DIRECTIONS
All of the data should be repeated exactly; pictures are not part of the copy.

SOURCE DATA
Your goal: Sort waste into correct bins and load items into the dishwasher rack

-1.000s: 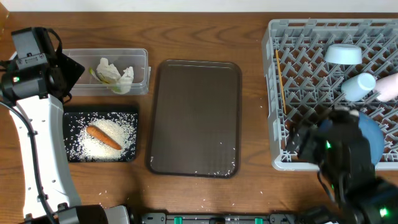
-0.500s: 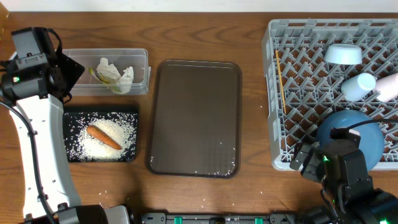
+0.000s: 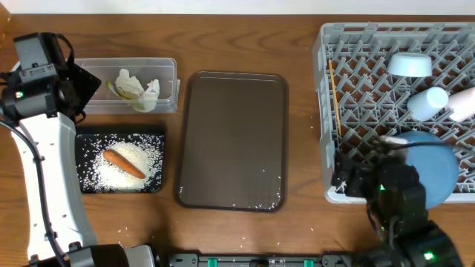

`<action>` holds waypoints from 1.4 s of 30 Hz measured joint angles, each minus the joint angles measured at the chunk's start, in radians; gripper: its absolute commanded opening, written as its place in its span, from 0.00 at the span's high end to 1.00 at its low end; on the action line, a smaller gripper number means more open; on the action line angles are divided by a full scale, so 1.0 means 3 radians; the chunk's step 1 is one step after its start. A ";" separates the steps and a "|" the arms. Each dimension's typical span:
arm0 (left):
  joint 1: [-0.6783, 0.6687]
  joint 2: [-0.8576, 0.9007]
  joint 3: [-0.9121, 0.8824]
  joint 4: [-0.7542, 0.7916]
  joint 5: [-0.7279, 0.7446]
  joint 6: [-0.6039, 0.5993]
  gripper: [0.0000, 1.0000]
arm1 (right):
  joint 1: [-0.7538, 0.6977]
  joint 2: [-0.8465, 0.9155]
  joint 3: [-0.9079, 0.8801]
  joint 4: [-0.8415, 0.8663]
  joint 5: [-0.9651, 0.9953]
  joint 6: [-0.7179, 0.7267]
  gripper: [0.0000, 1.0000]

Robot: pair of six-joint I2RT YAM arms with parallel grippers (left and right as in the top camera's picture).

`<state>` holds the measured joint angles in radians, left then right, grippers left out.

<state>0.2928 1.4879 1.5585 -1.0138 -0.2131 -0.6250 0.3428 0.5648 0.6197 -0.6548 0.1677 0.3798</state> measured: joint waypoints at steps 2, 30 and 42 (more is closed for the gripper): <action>0.0000 0.0000 0.0000 0.0000 0.0001 0.0001 0.02 | -0.0083 -0.0127 -0.0346 0.0530 -0.0234 -0.0253 0.01; 0.0000 0.0000 0.0000 -0.0001 0.0001 0.0001 0.02 | -0.1259 -0.1733 -0.2042 0.1998 -0.1132 -0.0851 0.01; 0.0000 0.0000 0.0000 0.0000 0.0001 0.0000 0.02 | -0.1385 -0.1834 -0.2042 0.1994 -0.1090 -0.1623 0.01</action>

FINISHED TASK
Your goal: Sort waste into correct bins and load items into the dishwasher rack

-1.000s: 
-0.500s: 
+0.000s: 

`<action>` holds waypoints from 1.4 s of 30 Hz measured joint angles, each minus the joint angles measured at the chunk's start, in radians; gripper: its absolute commanded opening, written as its place in its span, from 0.00 at the span's high end to 1.00 at its low end; on the action line, a smaller gripper number means more open; on the action line angles are divided by a full scale, so 1.0 means 3 radians; the chunk's step 1 is one step after its start. A ";" separates the steps and a "|" the arms. Each dimension's typical span:
arm0 (left):
  joint 1: [-0.6783, 0.6687]
  joint 2: [-0.8576, 0.9007]
  joint 3: [-0.9121, 0.8824]
  joint 4: [-0.7542, 0.7916]
  joint 5: [-0.7279, 0.7446]
  joint 6: [-0.6039, 0.5993]
  gripper: [0.0000, 1.0000]
arm1 (right):
  joint 1: [-0.7538, 0.6977]
  joint 2: [-0.8465, 0.9155]
  joint 3: [-0.9079, 0.8801]
  joint 4: [-0.8415, 0.8663]
  joint 5: [-0.9651, 0.9953]
  joint 6: [-0.7179, 0.7267]
  gripper: [0.0000, 1.0000]

Robot: pair of six-joint I2RT YAM arms with parallel grippers (left and right as in the top camera's picture).

`<state>` holds the measured joint angles in radians, left then right, grippers left out.

<state>0.2928 1.4879 1.5585 -1.0138 -0.2131 -0.6250 0.3428 0.5648 0.6197 -0.6548 0.1677 0.3798</state> measured: joint waypoints at steps 2, 30 and 42 (more is closed for the gripper): <action>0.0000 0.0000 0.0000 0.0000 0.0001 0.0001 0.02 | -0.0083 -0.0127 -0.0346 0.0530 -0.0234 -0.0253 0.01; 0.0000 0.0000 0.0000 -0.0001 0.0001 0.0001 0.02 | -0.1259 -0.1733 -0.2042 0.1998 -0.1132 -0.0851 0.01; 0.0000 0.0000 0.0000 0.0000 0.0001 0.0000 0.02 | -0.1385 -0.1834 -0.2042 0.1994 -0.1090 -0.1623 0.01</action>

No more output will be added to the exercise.